En la prehistoria, el ser humano tuvo que desarrollar el instinto para poder sobrevivir. Un cambio muy importante se produjo, hace unos 80.000 años, cuando la transformación del cerebro y de la laringe permitieron la articulación de palabras. Entonces fuimos capaces de poner nombre a las cosas y las capacidades intelectuales se desplegaron rápidamente. La cultura clásica griega (época de los grandes filósofos) elevó la razón a un punto álgido y con ella la visión machista de la sociedad. A finales del siglo XVIII, con el pensamiento ilustrado, la razón fue considerada la única autoridad válida para lograr la felicidad, a la vez que surgieron movimientos sociales masivos para proteger, entre otros principios, los derechos individuales, la libertad y la justicia. La mente fue considerado el atributo superior del ser humano. Por eso, después de la Revolución francesa se utilizó el terror y la guillotina para preservar los ideales ilustrados.
Grandes adelantos sociales han sido posibles en los últimos doscientos años gracias a esta corriente ideológica, pero también hemos tenido que pagar un coste muy importante. La separación entre mente y cuerpo, nos ha llevado a un estilo de vida donde la salud se ve seriamente comprometida.

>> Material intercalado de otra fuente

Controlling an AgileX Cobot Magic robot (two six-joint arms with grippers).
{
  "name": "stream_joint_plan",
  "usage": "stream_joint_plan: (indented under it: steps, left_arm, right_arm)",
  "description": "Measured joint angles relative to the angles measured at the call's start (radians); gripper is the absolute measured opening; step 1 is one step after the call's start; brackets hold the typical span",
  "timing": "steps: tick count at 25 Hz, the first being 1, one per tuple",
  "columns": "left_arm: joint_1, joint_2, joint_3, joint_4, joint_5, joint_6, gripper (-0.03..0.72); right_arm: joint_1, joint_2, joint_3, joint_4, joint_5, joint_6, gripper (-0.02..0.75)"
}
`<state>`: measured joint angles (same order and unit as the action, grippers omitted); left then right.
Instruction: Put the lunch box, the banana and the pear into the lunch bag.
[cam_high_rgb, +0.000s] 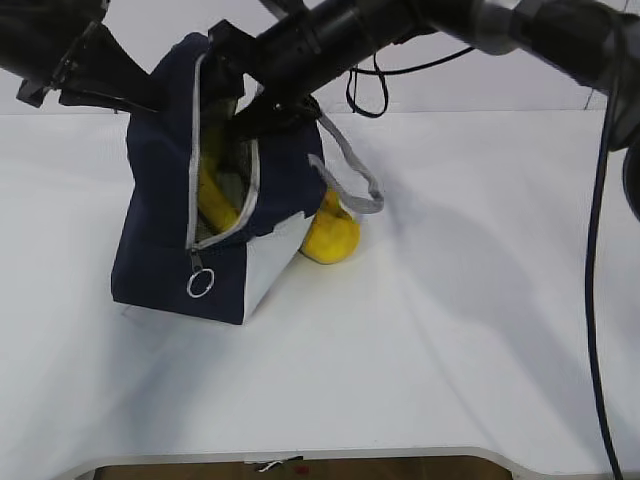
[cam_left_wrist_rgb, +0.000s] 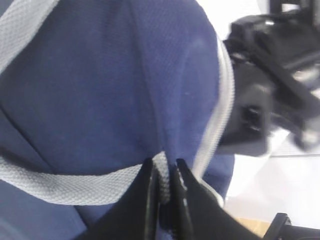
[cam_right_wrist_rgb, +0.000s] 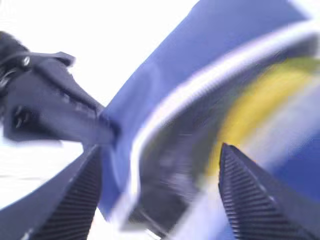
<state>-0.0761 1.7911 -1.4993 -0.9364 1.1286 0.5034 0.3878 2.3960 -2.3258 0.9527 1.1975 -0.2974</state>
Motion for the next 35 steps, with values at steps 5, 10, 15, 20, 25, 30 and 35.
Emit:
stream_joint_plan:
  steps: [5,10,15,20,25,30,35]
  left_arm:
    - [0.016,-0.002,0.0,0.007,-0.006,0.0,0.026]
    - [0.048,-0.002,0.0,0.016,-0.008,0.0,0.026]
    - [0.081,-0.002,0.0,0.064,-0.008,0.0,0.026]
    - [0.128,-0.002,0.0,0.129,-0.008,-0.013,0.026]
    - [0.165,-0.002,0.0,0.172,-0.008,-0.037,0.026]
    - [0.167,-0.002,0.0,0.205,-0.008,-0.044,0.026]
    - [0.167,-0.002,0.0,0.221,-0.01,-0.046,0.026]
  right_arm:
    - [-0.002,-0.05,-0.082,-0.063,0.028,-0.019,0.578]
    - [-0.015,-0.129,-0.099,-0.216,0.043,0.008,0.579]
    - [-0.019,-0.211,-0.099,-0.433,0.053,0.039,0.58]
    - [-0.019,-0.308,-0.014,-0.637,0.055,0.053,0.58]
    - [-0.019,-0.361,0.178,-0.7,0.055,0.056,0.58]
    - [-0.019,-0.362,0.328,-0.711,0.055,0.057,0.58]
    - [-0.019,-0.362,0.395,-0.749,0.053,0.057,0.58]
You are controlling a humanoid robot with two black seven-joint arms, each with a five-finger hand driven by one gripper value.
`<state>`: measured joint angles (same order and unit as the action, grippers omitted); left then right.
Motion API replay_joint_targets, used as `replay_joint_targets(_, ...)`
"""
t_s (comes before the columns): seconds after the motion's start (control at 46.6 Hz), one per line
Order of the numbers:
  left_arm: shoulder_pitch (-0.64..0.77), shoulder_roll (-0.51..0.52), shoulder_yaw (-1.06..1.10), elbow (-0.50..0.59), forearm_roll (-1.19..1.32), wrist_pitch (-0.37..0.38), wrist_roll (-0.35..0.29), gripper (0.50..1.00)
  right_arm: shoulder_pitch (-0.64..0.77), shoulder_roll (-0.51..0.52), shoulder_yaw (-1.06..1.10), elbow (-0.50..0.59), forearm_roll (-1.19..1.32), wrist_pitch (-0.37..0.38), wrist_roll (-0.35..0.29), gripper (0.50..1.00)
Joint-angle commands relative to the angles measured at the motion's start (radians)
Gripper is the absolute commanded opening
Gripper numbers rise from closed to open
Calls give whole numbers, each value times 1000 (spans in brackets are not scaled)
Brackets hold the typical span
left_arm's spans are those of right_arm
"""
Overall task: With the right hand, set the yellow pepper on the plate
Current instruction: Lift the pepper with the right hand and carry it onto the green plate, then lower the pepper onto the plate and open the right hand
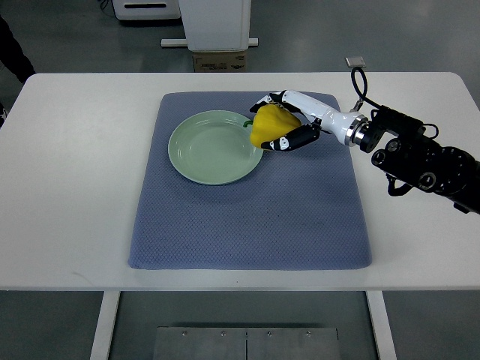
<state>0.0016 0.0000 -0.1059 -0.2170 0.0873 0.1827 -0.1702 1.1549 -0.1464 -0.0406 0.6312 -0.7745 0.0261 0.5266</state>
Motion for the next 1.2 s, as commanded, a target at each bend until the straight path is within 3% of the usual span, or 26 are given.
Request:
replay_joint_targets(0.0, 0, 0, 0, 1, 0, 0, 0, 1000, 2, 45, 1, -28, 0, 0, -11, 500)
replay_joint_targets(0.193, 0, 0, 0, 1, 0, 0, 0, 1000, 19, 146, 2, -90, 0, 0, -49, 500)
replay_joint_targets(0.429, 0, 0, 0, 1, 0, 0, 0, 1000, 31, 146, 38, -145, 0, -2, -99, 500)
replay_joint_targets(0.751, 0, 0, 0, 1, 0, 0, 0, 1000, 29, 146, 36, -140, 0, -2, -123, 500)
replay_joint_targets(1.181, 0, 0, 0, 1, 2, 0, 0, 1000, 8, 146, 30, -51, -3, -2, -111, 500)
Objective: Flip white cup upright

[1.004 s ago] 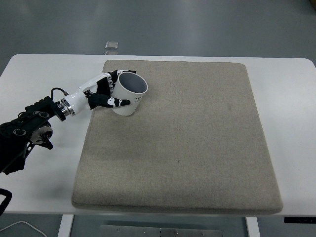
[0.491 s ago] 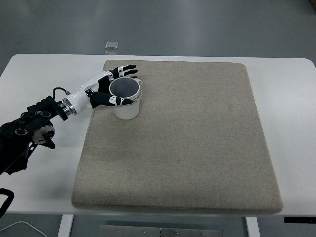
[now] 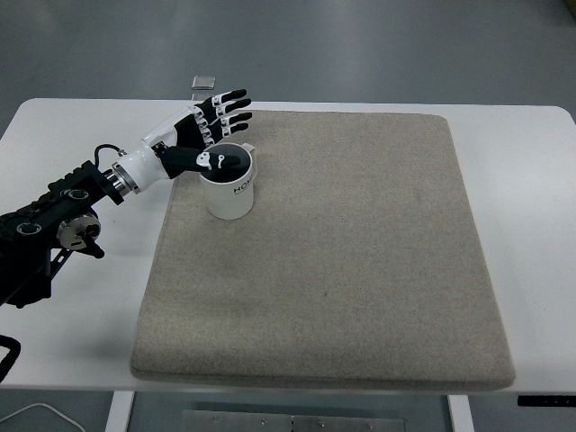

El liberalismo económico, que el pensamiento ilustrado hizo suyo, ha exaltado el libre mercado y la competencia como bases del progreso, entendiendo que el desarrollo material nos llevaría en un estado de bienestar generalizado. Pero desgraciadamente hoy vemos a muchos adolescentes (y adultos) perdidos en el laberinto de las redes sociales, y portadores de una desmotivación generalizada. El bello sueño ilustrado de la felicidad a la cual nos tenía que llevar el progreso económico y material ha resultado ser un fracaso. Las estadísticas sobre desórdenes mentales y suicidios lo demuestran.
Un cambio de paradigma se está gestando desde hace décadas, pero la resistencia social a continuar consumiendo y a competir, fruto de la percepción de escasez, es un freno para que podamos cambiar de manera de pensar. La sensibilidad creciente de los niños se ve irritada por un entorno estresante y hostil, que les genera mucha confusión y ansiedad.
Deviene urgente que nos damos cuenta que lo más importante, ahora, es cuidar nuestra vida emocional y la de nuestros hijos. Hemos puesto todo el énfasis en dotarlos de una base intelectual sólida y de los conocimientos teóricos suficientes para poder forjarse un buen camino hacia el éxito material, pero hemos descuidado algo más importante: el bienestar emocional. La carrera competencial y laboral ha llevado los padres a vivir un nivel de estrés muy preocupante y, claro, los jóvenes -que tienen la capacidad de ver cosas que a los adultos nos cuesta, porque no ven con los ojos de la razón-, no quieren comprar este discurso.
Es preciso que logremos un cambio paradigmático fundamental y establezcamos las bases de una buena educación emocional en casa. Ahora bien, ¿quién enseñará a los padres esta educación, cuando la presión social nos lleva al consumismo material, a mirarnos el ombligo y a ser obedientes por miedo a equivocarnos?